Source data:
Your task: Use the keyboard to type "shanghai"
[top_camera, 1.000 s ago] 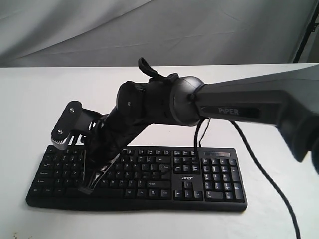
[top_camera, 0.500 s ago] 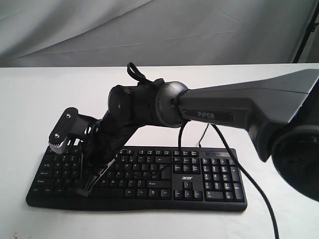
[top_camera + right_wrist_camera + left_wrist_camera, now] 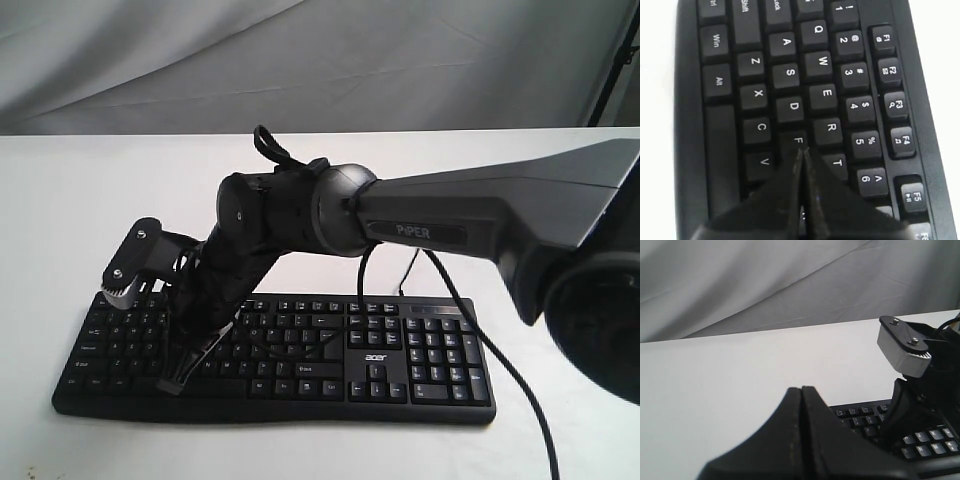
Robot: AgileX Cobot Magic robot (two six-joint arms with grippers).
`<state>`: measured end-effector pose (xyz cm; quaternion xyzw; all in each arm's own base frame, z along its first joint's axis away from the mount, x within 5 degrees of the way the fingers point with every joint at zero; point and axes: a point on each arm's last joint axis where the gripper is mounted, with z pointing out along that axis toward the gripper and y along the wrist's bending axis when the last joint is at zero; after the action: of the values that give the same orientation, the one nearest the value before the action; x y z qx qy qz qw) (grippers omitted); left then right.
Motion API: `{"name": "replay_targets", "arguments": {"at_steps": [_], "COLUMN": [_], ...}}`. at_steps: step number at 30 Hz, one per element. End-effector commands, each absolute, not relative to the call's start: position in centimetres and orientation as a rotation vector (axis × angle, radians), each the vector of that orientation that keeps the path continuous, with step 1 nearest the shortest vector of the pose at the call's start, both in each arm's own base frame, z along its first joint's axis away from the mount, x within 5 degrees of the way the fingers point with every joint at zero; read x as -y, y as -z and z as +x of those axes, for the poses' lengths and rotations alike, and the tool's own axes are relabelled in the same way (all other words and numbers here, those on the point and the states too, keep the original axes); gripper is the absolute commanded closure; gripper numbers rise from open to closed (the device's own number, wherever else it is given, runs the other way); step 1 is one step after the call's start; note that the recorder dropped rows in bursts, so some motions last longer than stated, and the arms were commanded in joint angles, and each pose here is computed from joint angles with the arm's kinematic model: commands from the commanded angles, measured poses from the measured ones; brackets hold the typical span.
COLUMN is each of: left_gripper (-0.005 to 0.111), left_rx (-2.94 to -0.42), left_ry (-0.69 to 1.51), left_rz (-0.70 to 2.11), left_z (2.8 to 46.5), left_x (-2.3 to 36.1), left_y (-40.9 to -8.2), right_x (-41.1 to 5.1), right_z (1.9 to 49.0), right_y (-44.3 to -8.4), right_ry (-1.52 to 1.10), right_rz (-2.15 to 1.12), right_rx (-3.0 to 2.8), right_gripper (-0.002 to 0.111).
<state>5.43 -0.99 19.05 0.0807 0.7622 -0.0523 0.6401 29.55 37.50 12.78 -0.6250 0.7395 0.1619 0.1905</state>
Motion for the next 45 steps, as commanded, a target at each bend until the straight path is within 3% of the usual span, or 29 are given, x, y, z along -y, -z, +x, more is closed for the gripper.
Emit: {"name": "replay_targets", "arguments": {"at_steps": [1, 16, 23, 45], "left_gripper": [0.107, 0.107, 0.107, 0.107], "left_rx": [-1.735, -1.735, -1.735, -1.735], "left_ry": [0.124, 0.124, 0.124, 0.124], "left_rz": [0.185, 0.185, 0.185, 0.185], "left_z": [5.4, 5.4, 5.4, 5.4], "left_x": [1.0, 1.0, 1.0, 1.0], "left_y": [-19.0, -19.0, -19.0, -19.0], "right_x": [-37.4, -37.3, -37.2, -35.5], "right_z": [29.9, 29.9, 29.9, 29.2], "right_y": [-12.9, -11.9, -14.9, -14.3], "right_ry": [-0.444, -0.435, -0.43, -0.363], "right_rz": [-1.75, -1.762, -1.736, -1.709], "right_rx": [-2.077, -2.093, -2.031, -2.037], "right_gripper": [0.108, 0.108, 0.108, 0.108]}}
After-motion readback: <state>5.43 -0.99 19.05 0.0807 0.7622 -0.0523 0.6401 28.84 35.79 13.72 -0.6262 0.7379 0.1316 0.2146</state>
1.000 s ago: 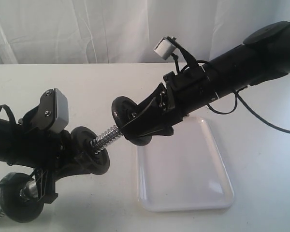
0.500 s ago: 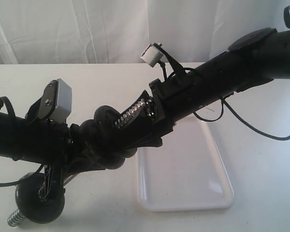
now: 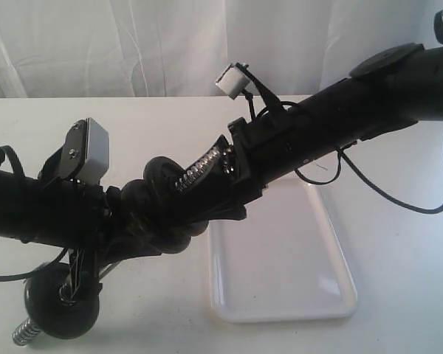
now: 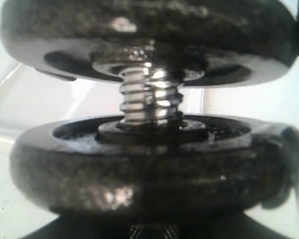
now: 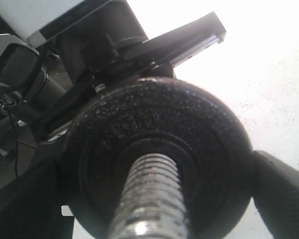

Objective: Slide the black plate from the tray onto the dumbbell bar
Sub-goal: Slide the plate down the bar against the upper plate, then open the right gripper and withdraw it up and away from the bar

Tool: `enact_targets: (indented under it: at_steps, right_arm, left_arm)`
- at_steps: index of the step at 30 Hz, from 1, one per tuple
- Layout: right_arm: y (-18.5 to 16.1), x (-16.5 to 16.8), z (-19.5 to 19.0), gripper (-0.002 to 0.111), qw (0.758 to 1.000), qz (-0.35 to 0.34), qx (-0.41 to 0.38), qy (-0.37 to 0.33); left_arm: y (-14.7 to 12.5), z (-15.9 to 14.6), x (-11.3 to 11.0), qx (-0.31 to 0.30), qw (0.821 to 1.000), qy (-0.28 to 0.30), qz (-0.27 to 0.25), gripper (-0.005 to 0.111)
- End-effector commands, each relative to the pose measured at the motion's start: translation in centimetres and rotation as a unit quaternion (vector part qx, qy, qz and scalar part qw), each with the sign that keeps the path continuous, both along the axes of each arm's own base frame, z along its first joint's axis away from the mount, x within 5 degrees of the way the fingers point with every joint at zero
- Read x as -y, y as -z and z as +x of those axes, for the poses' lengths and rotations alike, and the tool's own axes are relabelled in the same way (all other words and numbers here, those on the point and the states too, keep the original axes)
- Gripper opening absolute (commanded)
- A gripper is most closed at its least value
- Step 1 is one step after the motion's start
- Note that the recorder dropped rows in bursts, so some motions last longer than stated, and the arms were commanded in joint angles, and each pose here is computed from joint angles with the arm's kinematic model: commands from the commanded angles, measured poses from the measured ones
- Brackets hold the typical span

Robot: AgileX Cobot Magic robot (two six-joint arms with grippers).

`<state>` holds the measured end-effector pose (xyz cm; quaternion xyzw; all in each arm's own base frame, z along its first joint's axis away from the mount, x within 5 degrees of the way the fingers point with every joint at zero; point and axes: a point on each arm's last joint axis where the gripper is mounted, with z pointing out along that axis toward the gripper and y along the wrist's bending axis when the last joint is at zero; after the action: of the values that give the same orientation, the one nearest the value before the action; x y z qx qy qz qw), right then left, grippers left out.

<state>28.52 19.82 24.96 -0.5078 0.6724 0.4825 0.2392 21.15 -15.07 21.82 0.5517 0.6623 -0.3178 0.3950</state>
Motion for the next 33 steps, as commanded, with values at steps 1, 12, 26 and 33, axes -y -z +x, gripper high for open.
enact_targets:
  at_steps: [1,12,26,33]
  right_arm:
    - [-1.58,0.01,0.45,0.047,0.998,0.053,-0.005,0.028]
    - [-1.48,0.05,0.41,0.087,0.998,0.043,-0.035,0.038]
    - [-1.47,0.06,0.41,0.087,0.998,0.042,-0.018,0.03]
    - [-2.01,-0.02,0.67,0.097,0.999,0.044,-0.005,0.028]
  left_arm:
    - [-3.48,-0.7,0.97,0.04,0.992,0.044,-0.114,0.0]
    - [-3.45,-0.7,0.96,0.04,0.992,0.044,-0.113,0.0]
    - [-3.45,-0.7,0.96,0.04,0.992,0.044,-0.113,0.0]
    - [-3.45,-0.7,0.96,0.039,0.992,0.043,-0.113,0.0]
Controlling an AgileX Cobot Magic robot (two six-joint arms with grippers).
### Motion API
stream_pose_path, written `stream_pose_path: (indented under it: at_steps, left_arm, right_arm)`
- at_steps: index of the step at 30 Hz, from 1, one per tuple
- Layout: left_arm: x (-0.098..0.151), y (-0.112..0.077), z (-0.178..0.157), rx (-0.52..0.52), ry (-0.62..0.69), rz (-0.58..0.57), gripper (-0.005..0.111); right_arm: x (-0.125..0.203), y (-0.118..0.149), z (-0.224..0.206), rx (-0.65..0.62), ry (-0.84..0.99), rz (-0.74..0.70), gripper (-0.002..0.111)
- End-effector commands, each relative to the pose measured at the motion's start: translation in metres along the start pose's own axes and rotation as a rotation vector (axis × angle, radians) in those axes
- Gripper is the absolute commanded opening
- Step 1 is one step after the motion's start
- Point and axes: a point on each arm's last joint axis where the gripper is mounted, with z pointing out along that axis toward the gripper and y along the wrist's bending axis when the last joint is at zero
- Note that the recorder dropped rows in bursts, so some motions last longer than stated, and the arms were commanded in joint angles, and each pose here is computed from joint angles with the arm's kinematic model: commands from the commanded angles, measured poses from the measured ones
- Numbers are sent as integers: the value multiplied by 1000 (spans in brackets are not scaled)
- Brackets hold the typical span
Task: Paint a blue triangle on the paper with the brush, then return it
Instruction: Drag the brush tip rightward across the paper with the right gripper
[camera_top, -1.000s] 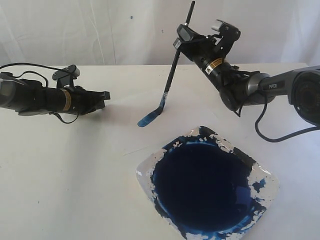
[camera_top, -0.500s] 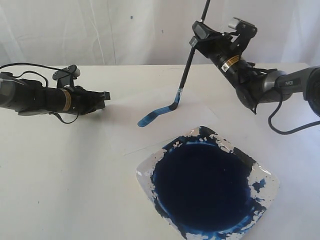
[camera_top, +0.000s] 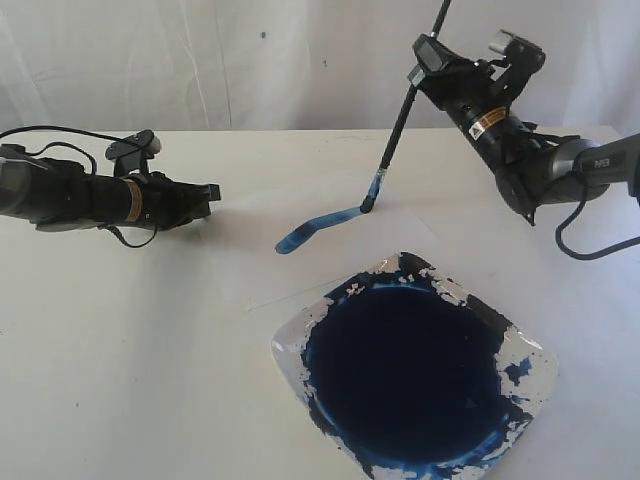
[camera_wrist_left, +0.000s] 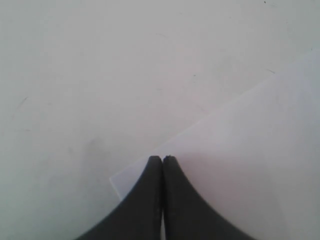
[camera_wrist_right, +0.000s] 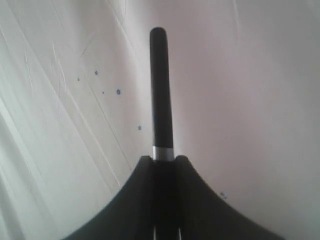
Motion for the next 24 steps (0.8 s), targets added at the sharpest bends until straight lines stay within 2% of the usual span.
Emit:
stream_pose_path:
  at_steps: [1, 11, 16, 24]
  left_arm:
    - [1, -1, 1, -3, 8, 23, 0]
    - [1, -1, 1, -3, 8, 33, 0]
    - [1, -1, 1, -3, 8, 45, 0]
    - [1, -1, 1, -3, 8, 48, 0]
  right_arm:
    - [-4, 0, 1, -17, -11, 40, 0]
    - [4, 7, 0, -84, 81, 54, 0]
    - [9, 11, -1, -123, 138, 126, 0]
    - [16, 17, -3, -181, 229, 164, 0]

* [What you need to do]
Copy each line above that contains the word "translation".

* [Answer]
- End-effector commands, each relative to the pose measured at the motion's start: translation in centimetres and rotation as a unit quaternion (vector part qx, qy, qz and scalar part qw), each with the sign that keeps the path continuous, both along the axes of each arm's own base frame, z along its first joint's axis away from the mount, x within 5 degrees of the way the fingers point with every joint at zero
- End-effector commands, each relative to the pose measured at the motion's start: translation in metres along the start pose's own axes and rotation as a rotation vector (axis × angle, radians) in those axes

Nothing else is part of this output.